Is this a trick question?

"The angle of the dangle is directionally proportionally to========================"

????????

What angle of what tools?

George


----------



## robert421960 (Dec 9, 2010)

GeorgeC said:


> Is this a trick question?
> 
> "The angle of the dangle is directionally proportionally to========================"
> 
> ...


 :laughing::laughing::laughing::laughing::laughing:
for instance steve mentioned having a 50 degree angle on his bowl gouge.what does he use to know that?
clearer?????


----------



## sawdustfactory (Jan 30, 2011)

Robert, I use these tools to set my angles. You can use them for the v-arm and the platform.
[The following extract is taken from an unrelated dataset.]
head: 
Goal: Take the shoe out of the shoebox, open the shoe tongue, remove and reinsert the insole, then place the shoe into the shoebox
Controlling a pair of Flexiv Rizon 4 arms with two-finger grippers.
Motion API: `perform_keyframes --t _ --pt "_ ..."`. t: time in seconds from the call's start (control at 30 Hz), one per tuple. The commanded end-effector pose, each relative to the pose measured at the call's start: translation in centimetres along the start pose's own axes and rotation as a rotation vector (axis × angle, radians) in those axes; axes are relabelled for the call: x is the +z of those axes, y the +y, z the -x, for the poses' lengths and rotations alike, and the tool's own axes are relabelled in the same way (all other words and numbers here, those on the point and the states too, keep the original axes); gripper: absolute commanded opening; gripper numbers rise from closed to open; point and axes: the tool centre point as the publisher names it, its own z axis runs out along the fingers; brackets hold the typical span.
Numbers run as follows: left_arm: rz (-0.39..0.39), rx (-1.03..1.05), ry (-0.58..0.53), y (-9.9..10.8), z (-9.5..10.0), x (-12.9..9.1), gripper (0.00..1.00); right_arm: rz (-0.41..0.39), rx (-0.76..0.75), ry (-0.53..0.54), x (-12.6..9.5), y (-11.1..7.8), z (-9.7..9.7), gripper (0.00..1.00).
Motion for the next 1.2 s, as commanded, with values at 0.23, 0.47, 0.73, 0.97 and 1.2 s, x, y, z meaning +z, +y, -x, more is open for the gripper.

Make for very consistent sharpening everytime. I believe John Lucas has something similar that he made, so you might want to check some of his videos if you'd rather go that route.
http://www.woodturnerscatalog.com/s...ersal_Jigs___Raptor_Set_Up_Tool___raptor?Args=


----------



## john lucas (Sep 18, 2007)

To actually measure the angles of my gouges I bought a little metal angle measuring device at Lowers in the General tools section. It's nothing fancy. I have serious angle measuring gauges in my metal working stuff but I use the cheap one for my turning tools.
It's really not necessary to actually measure the angle of a tool. If it cuts effectively for you that's all that counts. Somewhere between 45 and 60 degrees is where most bowl gouges reside.
The tool I talk about in my sharpening videos is simply an easy way to repeatedly set the tool rest or the V arm of your jigs for accurate results. Once you've found a good bowl gouge tip angle then build one of these simple devices and you can repeat that grind any time. 
Go you www.youtube.com and type in john60lucas It will bring up all my videos. The sharpening ones should help you. If not feel free to ask.


----------



## MastersHand (Nov 28, 2010)

I have a miniature digital bevel gauge from Woodworkers Supply its actually on sale now on there site. And yes it works good on the Dangle


----------



## GeorgeC (Jul 30, 2008)

I missed that this was a wood turning thread.

George


----------



## pvechart (Dec 14, 2011)

A simple $10.00 protractor works good.


----------



## robert421960 (Dec 9, 2010)

thanks for all your help guys
my dad made me a grinding jig like the wolverine and it works pretty well.i wonder if what steve suggested would work with it?
and by what john said maybe i dont really need to worry about it.


----------



## sawdustfactory (Jan 30, 2011)

The 2 reasons I like using the raptor tools are consistency and I have gouges ground at different angles.


----------



## john lucas (Sep 18, 2007)

My wooden jigs work just as well as the Raptors and cost almost nothing to make. See my latest video which I will post above where I explain how they are made.


----------



## robert421960 (Dec 9, 2010)

i subscribed to your youtube a while back so ill look at that
thanks again guys


----------



## NCPaladin (Aug 7, 2010)

I've been using one of the these for may years. About the size of a half dollar. I agree with John (and others) the angle is "about" in most cases. A couple of degrees off will probably not be noticeable in use.
http ://www.woodcraft.com/Product/2003098/1698/Angle-Checker.aspx


----------